Send back all of the data, word for word.

→ **EXTRACTED DATA**
================================
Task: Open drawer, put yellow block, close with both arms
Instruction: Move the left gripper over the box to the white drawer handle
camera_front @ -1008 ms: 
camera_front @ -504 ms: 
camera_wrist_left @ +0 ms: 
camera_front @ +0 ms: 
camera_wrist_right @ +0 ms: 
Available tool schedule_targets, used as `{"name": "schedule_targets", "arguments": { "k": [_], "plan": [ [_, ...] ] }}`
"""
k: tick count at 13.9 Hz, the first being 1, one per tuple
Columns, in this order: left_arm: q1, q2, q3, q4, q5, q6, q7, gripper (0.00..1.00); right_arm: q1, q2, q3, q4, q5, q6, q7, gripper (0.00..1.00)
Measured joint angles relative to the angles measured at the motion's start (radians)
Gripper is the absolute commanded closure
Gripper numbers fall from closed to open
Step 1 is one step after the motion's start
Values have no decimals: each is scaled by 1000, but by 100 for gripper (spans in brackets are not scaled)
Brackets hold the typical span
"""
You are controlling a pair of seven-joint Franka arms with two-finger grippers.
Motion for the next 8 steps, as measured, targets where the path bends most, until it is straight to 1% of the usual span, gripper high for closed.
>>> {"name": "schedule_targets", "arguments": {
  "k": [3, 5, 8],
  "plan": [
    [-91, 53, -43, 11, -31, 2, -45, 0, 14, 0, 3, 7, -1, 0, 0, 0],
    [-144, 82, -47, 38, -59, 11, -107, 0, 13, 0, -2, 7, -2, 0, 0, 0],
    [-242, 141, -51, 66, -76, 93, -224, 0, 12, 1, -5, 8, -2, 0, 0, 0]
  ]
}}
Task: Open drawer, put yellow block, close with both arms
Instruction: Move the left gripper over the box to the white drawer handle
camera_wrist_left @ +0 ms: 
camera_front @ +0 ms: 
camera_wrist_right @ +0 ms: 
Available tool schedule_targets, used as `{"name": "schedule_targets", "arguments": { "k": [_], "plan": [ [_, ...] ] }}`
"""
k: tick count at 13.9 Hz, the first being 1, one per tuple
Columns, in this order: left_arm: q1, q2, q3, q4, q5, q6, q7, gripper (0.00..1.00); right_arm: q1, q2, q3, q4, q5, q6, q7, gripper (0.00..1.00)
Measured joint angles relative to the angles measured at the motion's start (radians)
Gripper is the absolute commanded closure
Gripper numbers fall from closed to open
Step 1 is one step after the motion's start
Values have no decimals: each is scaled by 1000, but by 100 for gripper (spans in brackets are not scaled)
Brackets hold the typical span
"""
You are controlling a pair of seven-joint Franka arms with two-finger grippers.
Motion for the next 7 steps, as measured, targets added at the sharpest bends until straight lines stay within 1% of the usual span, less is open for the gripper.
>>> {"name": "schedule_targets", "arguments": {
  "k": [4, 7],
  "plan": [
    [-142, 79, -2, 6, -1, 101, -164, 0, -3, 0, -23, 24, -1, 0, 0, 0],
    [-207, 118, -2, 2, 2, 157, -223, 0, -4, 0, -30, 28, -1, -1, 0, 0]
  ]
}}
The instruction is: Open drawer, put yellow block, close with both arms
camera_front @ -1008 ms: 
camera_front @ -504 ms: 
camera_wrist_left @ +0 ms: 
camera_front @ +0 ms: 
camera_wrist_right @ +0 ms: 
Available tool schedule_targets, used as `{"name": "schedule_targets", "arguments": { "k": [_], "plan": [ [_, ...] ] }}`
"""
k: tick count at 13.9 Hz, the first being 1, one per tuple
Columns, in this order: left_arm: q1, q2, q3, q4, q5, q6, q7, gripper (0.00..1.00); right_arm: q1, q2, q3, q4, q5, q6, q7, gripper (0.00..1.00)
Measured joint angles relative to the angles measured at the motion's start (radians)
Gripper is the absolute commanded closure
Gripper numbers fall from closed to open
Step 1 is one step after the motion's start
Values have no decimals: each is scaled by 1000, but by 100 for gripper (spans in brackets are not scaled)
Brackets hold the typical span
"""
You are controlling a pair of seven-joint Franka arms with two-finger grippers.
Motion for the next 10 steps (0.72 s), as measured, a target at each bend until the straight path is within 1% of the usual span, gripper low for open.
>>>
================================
→ **WRITTEN ANSWER**
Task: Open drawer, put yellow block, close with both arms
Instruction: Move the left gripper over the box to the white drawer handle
camera_front @ -1008 ms: 
camera_front @ -504 ms: 
camera_wrist_left @ +0 ms: 
camera_front @ +0 ms: 
camera_wrist_right @ +0 ms: 
Available tool schedule_targets, used as `{"name": "schedule_targets", "arguments": { "k": [_], "plan": [ [_, ...] ] }}`
"""
k: tick count at 13.9 Hz, the first being 1, one per tuple
Columns, in this order: left_arm: q1, q2, q3, q4, q5, q6, q7, gripper (0.00..1.00); right_arm: q1, q2, q3, q4, q5, q6, q7, gripper (0.00..1.00)
Measured joint angles relative to the angles measured at the motion's start (radians)
Gripper is the absolute commanded closure
Gripper numbers fall from closed to open
Step 1 is one step after the motion's start
Values have no decimals: each is scaled by 1000, but by 100 for gripper (spans in brackets are not scaled)
Brackets hold the typical span
"""
You are controlling a pair of seven-joint Franka arms with two-finger grippers.
Motion for the next 8 steps, as measured, targets where the path bends most, until it is straight to 1% of the usual span, gripper high for closed.
>>> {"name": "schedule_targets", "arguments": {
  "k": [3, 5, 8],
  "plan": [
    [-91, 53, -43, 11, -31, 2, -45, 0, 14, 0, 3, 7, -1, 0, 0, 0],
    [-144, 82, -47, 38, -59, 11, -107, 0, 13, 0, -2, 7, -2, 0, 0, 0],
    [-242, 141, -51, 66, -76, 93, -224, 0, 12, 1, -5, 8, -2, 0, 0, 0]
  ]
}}
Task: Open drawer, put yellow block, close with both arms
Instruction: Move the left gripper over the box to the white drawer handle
camera_wrist_left @ +0 ms: 
camera_front @ +0 ms: 
camera_wrist_right @ +0 ms: 
Available tool schedule_targets, used as `{"name": "schedule_targets", "arguments": { "k": [_], "plan": [ [_, ...] ] }}`
"""
k: tick count at 13.9 Hz, the first being 1, one per tuple
Columns, in this order: left_arm: q1, q2, q3, q4, q5, q6, q7, gripper (0.00..1.00); right_arm: q1, q2, q3, q4, q5, q6, q7, gripper (0.00..1.00)
Measured joint angles relative to the angles measured at the motion's start (radians)
Gripper is the absolute commanded closure
Gripper numbers fall from closed to open
Step 1 is one step after the motion's start
Values have no decimals: each is scaled by 1000, but by 100 for gripper (spans in brackets are not scaled)
Brackets hold the typical span
"""
You are controlling a pair of seven-joint Franka arms with two-finger grippers.
Motion for the next 7 steps, as measured, targets added at the sharpest bends until straight lines stay within 1% of the usual span, less is open for the gripper.
>>> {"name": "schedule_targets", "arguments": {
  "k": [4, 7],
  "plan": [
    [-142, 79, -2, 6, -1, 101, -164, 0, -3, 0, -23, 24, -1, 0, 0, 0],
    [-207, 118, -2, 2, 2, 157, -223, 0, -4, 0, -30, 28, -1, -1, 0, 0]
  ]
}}
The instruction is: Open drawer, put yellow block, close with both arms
camera_front @ -1008 ms: 
camera_front @ -504 ms: 
camera_wrist_left @ +0 ms: 
camera_front @ +0 ms: 
camera_wrist_right @ +0 ms: 
Available tool schedule_targets, used as `{"name": "schedule_targets", "arguments": { "k": [_], "plan": [ [_, ...] ] }}`
"""
k: tick count at 13.9 Hz, the first being 1, one per tuple
Columns, in this order: left_arm: q1, q2, q3, q4, q5, q6, q7, gripper (0.00..1.00); right_arm: q1, q2, q3, q4, q5, q6, q7, gripper (0.00..1.00)
Measured joint angles relative to the angles measured at the motion's start (radians)
Gripper is the absolute commanded closure
Gripper numbers fall from closed to open
Step 1 is one step after the motion's start
Values have no decimals: each is scaled by 1000, but by 100 for gripper (spans in brackets are not scaled)
Brackets hold the typical span
"""
You are controlling a pair of seven-joint Franka arms with two-finger grippers.
Motion for the next 10 steps (0.72 s), as measured, a target at each bend until the straight path is within 1% of the usual span, gripper low for open.
>>>

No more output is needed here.